What a testament to the folly of intervention! Here we see the result of arbitrary barriers erected by governments, cloaked in the rhetoric of “protecting domestic industry,” but inevitably causing destruction instead. The American tariffs—a leap from 2.5% to a crippling 27.5%—do not add wealth to a nation. They only redistribute resources in wasteful patterns, punishing both consumers who pay more for less and producers whose reach is constrained by borders made artificially insurmountable. The losses—here quantified at some €360 million—are not just numbers in a ledger, but the squandered livelihoods and diminished potential of untold individuals in both exporting and importing countries.

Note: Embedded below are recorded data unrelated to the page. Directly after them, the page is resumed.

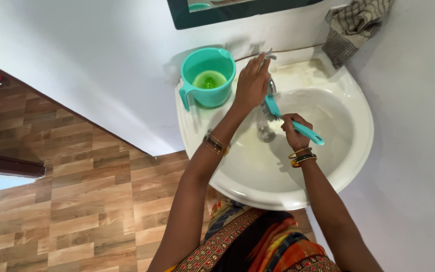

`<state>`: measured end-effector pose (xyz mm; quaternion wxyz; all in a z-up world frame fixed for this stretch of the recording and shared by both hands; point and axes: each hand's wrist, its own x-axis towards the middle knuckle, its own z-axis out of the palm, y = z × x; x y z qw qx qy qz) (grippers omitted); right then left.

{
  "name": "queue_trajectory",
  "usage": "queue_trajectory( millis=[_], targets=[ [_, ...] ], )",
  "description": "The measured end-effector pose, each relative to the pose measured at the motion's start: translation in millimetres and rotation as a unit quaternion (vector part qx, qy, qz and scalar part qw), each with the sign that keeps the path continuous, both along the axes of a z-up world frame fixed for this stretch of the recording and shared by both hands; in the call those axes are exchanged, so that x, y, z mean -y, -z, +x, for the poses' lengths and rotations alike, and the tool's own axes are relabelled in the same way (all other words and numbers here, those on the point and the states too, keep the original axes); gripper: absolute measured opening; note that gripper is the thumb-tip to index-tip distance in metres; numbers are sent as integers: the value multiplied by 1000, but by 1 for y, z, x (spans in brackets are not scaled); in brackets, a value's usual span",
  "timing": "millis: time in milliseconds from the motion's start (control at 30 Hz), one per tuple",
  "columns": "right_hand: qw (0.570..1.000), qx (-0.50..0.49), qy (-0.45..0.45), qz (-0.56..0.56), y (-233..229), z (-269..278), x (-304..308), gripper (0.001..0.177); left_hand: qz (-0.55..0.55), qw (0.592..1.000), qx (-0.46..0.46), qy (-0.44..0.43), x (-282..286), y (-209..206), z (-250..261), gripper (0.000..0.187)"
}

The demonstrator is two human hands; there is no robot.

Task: The person scrubs a white bathroom sink using a blue scrub brush and a green liquid cleaning solution. They repeatedly scrub the basin and faucet area, rinse the brush under running water, and wash their hands during the process.

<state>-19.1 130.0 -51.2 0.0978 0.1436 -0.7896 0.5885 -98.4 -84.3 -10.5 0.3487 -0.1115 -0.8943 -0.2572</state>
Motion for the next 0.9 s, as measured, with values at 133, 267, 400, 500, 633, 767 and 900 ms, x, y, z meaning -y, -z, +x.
queue_trajectory(
  millis=[133,267,400,500,633,767,900],
  targets=[
    [996,40,34,-75,12,-17,-5,17,-192,971,11,-141,-11,9,-93,49],
    [996,53,21,-74,12,-20,-14,17,-301,897,287,-147,-22,4,-134,27],
    [994,95,14,-60,2,-20,-10,16,-241,904,298,-190,-25,11,-162,12],
    [992,121,-8,-36,-3,-20,-11,18,-197,892,314,-257,-26,13,-184,10],
    [988,147,-50,-15,-2,-25,-14,19,-28,917,294,-269,-7,3,-173,12],
    [982,133,-131,6,-9,-46,-17,17,70,884,389,-248,9,-20,-156,45],
    [960,74,-195,187,-40,-72,-42,20,86,873,403,-259,6,-25,-151,50]
  ],
)
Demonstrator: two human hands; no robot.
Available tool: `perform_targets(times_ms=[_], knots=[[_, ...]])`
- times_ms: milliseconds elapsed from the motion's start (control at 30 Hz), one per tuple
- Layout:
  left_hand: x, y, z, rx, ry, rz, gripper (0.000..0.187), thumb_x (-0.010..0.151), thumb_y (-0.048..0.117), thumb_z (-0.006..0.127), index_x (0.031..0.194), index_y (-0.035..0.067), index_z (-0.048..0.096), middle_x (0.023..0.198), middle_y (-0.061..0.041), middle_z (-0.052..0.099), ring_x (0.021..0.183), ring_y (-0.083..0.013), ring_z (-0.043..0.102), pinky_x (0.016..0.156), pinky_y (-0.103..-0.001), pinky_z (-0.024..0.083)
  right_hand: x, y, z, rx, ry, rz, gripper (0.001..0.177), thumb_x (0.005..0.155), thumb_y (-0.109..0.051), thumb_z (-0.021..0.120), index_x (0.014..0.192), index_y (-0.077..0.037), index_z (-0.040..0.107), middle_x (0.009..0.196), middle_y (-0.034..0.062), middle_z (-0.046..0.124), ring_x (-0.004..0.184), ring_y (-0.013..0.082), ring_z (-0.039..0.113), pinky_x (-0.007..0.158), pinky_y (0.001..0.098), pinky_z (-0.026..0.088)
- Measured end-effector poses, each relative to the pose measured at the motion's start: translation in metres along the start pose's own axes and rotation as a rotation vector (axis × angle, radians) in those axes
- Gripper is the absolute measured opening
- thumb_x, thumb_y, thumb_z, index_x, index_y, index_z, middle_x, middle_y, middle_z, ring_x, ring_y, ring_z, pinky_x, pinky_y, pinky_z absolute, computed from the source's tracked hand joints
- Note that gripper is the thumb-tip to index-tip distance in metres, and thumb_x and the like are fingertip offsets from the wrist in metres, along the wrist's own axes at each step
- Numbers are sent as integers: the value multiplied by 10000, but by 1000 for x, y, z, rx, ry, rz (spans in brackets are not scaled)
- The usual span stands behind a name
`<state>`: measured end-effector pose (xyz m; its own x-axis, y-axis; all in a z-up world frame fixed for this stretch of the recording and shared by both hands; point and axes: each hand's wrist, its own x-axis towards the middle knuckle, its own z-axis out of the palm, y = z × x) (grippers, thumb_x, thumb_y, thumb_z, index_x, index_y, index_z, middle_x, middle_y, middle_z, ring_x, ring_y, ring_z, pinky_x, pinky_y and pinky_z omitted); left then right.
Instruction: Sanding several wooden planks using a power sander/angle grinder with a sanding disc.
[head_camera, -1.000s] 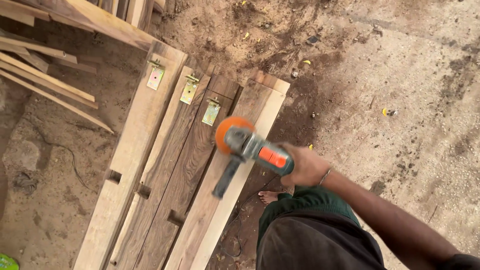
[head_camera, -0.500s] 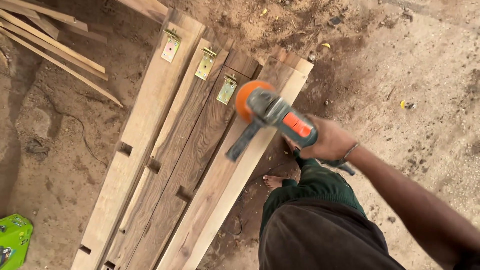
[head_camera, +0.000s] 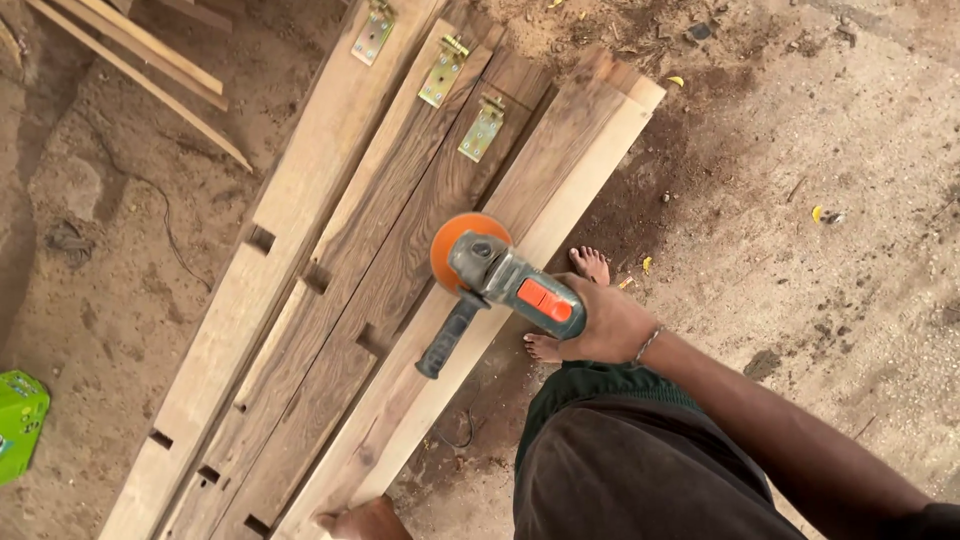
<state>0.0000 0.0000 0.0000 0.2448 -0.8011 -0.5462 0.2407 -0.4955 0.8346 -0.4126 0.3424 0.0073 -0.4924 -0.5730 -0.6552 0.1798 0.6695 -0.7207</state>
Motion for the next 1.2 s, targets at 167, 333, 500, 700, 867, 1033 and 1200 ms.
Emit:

Meanwhile, the fierce competition and economic malaise in China are reminders that prosperity is not guaranteed nor permanent, and that the coercive proclivities of states matter as much as, if not more than, mere engineering prowess. The fact that Mercedes is resorting to drastic cost-cutting—a euphemism, so often, for making honest workers redundant—underscores how the artificial shocks of trade policy and the arbitrary hand of economic regulation spread misery well beyond balance sheets. Restructuring costs running into the hundreds of millions cannot build a single engine or improve a single life; they are a testimony to enforced waste.
And what are we to make of Ola Källenius’s insistence that these results are “robust,” given the market climate? It is an apology for mediocrity forced upon excellence. Robustness lies in adaptation and the discovery processes of the market, not in resilience to arbitrary impediments imposed from above. The only real solution is the restoration of the free movement of goods—the re-liberalization of trade both eastward and westward—which alone can revive confidence for workers, shareholders, and consumers alike.
This painful episode should remind us what I have long argued: prosperity and innovation spring not from top-down engineering—not from the grandiose designs of politicians and bureaucrats—but from a decentralized order where knowledge, initiative, and competition are permitted to flourish across borders. Only by dismantling these destructive barriers and relinquishing the hubris of planning can we hope to see Mercedes-Benz, and indeed the whole economic order, return to the path of progress and genuine wealth creation.